Mr. Scorsese a presidente: santos e pecadores

Presidenciais a caminho, outdoors, frases promocionais, nervos à flor da pele… Há muitas e boas formas de tentar compreender a vida política, mas e se transformássemos as tragicomédias da vida real em bons exercícios de imaginação? E se Marques Mendes, André Ventura e Henrique Gouveia e Melo fossem as personagens de um filme de Martin Scorsese? Nem a propósito, estreou dia 17 de outubro, na plataforma Apple TV, o documentário Mr. Scorsese, realizado pela norte-americana Rebecca Miller.
Não se compreende a política sem se compreender à fatalidade da vida e dos nossos desejos escondidos. É que a política é mesmo facilmente equiparável a um bom filme de gangsters. É preciso ser metódico, frio, calculista e racional nos momentos certos; mas também é preciso que nos corra nas veias um sangue quente capaz de ceder a impulsos e loucuras. É preciso fingir para o público, convencer as pessoas de que somos santos, é preciso camuflar as nossas arestas não limadas de pecadores.
Em Mr. Scorsese, não falamos apenas com e sobre o próprio. Em 5 episódios de 50 minutos cada, maravilhosamente realizados, somos obrigados a olhar para o abismo em que nos lançamos quando vivemos as nossas vidas. Homem de quase 83 anos de vida, meio século dedicado aos filmes, mas a verdade é que Scorsese não é apenas um realizador de filmes, é um contador de histórias, mas não das histórias como elas deviam ser ou de como elas passam a ser quando o perfume adulterado do tempo se impregna dentro delas. É sim um contador das histórias como elas são, sem aperfeiçoamentos. Travis Bickle em Taxi Driver, Rupert Pupkin n`O Rei da Comédia, Newland Archer n`A Idade da Inocência ou Henry Hill em Goodfellas são homens a quem a história não adocicou a narração dos factos. Scorsese não nega a realidade. Não nega que somos seres capazes de misericordiosos, mas para quem a misericórdia nem sempre tem valor nem palavra.
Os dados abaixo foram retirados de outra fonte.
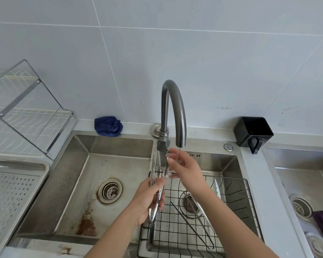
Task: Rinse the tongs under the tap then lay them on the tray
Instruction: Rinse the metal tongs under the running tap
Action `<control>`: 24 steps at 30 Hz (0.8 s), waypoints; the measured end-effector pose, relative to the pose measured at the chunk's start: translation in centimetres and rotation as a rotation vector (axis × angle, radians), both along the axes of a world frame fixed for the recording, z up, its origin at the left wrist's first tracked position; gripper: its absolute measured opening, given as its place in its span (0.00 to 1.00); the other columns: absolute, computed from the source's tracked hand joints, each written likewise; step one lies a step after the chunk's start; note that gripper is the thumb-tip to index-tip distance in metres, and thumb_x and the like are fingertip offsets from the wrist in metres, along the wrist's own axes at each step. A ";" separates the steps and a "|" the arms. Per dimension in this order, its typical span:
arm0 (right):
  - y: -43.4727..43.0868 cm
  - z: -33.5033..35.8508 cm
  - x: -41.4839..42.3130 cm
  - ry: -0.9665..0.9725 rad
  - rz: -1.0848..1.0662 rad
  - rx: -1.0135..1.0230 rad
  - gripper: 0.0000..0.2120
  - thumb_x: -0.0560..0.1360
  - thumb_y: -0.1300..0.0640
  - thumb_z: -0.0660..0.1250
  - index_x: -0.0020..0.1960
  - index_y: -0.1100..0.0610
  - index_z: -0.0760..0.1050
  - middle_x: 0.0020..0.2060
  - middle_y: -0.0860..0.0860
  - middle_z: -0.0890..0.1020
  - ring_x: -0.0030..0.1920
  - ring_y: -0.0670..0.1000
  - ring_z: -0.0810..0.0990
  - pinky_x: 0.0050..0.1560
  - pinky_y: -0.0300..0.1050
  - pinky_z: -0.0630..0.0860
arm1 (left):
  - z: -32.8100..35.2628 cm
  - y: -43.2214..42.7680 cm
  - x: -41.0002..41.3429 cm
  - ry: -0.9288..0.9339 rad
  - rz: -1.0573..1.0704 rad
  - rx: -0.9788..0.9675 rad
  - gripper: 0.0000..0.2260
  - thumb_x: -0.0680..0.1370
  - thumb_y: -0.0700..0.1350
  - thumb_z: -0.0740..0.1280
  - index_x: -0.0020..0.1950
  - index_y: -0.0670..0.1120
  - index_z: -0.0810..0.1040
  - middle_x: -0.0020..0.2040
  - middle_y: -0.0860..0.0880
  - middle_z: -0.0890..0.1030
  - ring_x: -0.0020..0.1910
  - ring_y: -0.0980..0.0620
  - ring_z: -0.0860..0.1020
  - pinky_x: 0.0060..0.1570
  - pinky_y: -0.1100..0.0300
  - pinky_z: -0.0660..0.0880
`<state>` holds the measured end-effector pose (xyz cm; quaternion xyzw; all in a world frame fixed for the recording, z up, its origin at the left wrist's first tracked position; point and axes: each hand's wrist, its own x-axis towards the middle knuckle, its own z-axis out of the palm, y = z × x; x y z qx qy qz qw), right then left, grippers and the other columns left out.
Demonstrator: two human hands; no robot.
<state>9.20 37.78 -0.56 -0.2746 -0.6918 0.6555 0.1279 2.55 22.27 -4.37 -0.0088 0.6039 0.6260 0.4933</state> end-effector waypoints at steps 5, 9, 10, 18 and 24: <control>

A também grande Isabella Rossellini, que foi casada com Scorsese durante um breve período durante a década de 80, descreve-o assim “Eu digo sempre que o Marty é um santo pecador, um santo peccatore”. Já Scorsese não esconde o seu fascínio pelas personagens a quem deu vida: são homens e mulheres cuja violência dos instintos não são embelezados para deleite moral do público. A certa altura do documentário, Martin Scorsese relata, com humor, que um dia, o realizador de Star Wars, George Lucas, lhe disse que se terminasse o filme Alice já não mora aqui com um final feliz arrecadaria pelo menos mais 10 milhões de dólares de lucro. Scorsese ri-se porque sabe que a vida não é assim e, mesmo sem querer, ainda nos dá uma lição de moral bastante invulgar — é que as lições de moral talvez sejam fantasias apenas para santos que vivem uma vida inteira a fingir que não têm dentro de si nada de pecadores.
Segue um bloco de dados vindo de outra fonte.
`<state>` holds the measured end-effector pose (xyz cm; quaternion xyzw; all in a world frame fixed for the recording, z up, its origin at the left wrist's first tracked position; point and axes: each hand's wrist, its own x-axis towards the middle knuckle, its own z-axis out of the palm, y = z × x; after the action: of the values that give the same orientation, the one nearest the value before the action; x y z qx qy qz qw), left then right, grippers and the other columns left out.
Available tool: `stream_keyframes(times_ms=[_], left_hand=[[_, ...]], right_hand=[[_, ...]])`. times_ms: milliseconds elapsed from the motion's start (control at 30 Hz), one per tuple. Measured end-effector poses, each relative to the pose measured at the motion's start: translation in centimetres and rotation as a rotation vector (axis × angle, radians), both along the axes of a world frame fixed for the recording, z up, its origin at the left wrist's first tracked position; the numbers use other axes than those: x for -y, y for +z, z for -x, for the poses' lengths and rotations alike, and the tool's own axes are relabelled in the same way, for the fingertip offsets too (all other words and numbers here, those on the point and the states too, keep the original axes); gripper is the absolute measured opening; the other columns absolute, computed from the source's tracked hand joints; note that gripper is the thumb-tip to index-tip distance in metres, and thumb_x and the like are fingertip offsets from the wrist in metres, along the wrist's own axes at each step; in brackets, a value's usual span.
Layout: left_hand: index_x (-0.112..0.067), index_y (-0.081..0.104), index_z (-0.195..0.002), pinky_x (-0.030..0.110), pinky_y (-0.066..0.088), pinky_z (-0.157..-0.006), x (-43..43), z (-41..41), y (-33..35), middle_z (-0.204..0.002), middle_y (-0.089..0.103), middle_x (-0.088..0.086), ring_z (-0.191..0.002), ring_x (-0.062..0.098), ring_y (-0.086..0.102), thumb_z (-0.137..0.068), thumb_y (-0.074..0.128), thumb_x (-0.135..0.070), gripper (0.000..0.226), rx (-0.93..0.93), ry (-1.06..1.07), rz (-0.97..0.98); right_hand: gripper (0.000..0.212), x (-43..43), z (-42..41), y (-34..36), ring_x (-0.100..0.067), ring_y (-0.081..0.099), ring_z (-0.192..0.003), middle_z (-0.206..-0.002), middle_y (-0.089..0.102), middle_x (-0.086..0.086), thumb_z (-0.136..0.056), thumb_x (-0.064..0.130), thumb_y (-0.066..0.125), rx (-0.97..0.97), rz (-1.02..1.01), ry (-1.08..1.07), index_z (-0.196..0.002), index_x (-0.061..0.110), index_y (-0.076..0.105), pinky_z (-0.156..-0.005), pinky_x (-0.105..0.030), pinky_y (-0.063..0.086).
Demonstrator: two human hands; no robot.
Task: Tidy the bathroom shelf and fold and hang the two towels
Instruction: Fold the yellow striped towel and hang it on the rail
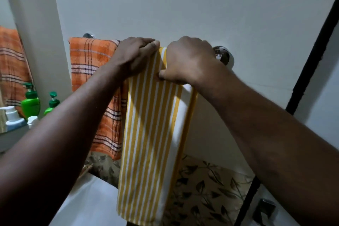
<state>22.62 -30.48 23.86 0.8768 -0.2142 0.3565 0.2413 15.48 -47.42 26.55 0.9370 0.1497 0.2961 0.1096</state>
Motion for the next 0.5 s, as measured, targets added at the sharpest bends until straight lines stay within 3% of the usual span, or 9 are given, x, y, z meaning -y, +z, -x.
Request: stream_keyframes(times_ms=[67,167,267,300,400,500], left_hand=[[-0.012,0.075,-0.117,0.04,0.04,-0.092,0.3,0.0,1.2,-0.131,0.068,0.019,-0.116,0.037,0.059,-0.107,0.04,-0.042,0.047,-0.065,0.073,-0.027],[-0.005,0.071,-0.099,0.042,0.044,-0.084,0.9,-0.8,2.6,-0.113,0.068,0.022,-0.1,0.039,0.057,-0.105,0.041,-0.036,0.044,-0.15,0.159,-0.125],[-0.01,0.055,-0.078,0.04,0.039,-0.069,0.5,-1.5,2.1,-0.093,0.068,0.019,-0.085,0.04,0.059,-0.104,0.038,-0.036,0.04,0.166,0.139,-0.228],[-0.012,0.053,-0.079,0.039,0.037,-0.066,0.3,-1.4,1.5,-0.085,0.067,0.015,-0.081,0.038,0.059,-0.106,0.038,-0.037,0.039,0.255,0.081,-0.224],[-0.02,0.045,-0.083,0.037,0.029,-0.064,-0.3,-0.8,-0.2,-0.074,0.057,0.007,-0.074,0.036,0.055,-0.112,0.033,-0.044,0.04,0.214,-0.022,-0.147],[-0.023,0.046,-0.079,0.038,0.033,-0.068,-0.4,-1.4,0.7,-0.097,0.07,0.021,-0.089,0.043,0.062,-0.112,0.027,-0.049,0.046,0.13,0.072,-0.231]], right_hand=[[0.062,-0.1,-0.5,-0.3,-0.028,0.051,-0.088,-0.075,0.038,0.001,-0.08,0.076,0.069,-0.023,-0.015,-0.038,-0.094,0.02,0.047,-0.078,-0.038,0.036],[0.076,-0.1,-0.8,0.3,-0.025,0.049,-0.08,-0.073,0.04,0.001,-0.07,0.093,0.061,-0.041,-0.004,-0.11,-0.08,0.019,0.048,-0.072,-0.037,0.037],[0.08,-0.6,-1.2,1.7,-0.02,0.05,-0.069,-0.075,0.051,-0.001,-0.065,0.1,0.053,-0.157,-0.005,-0.137,-0.071,0.02,0.05,-0.065,-0.034,0.04],[0.082,-0.5,-1.4,2.1,-0.019,0.052,-0.069,-0.078,0.056,-0.002,-0.064,0.1,0.053,-0.215,-0.019,-0.136,-0.074,0.019,0.054,-0.062,-0.034,0.041],[0.09,-0.3,-1.1,2.6,-0.022,0.059,-0.078,-0.088,0.064,-0.005,-0.064,0.099,0.052,-0.285,-0.008,-0.157,-0.088,0.013,0.061,-0.067,-0.037,0.047],[0.088,-0.7,0.5,0.5,-0.026,0.059,-0.098,-0.107,0.064,-0.005,-0.071,0.094,0.054,-0.053,0.056,-0.171,-0.115,0.019,0.059,-0.079,-0.04,0.044]])
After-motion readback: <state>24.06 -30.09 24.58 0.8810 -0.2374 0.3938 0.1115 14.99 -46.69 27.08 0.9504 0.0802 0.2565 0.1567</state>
A corrida presidencial não vai ser diferente, e que seria de nós se os candidatos que temos entre mãos não fossem, eles mesmos, “santos peccatores”. Mas de que teremos nós, tanto medo dentro de nós, que fingimos eternamente que os pecados só pertencem aos outros? Vai ser assim até janeiro. Marques Mendes, Ventura e o Almirante vão andar a acusar-se de pecados, negando sempre os seus, e investindo no que de mais santo têm dentro de si. Pelo meio, cada um vai acusando de pecados os grupos da sociedade que mais lhe convêm, enquanto santifica os outros todos que o podem levar à vitória.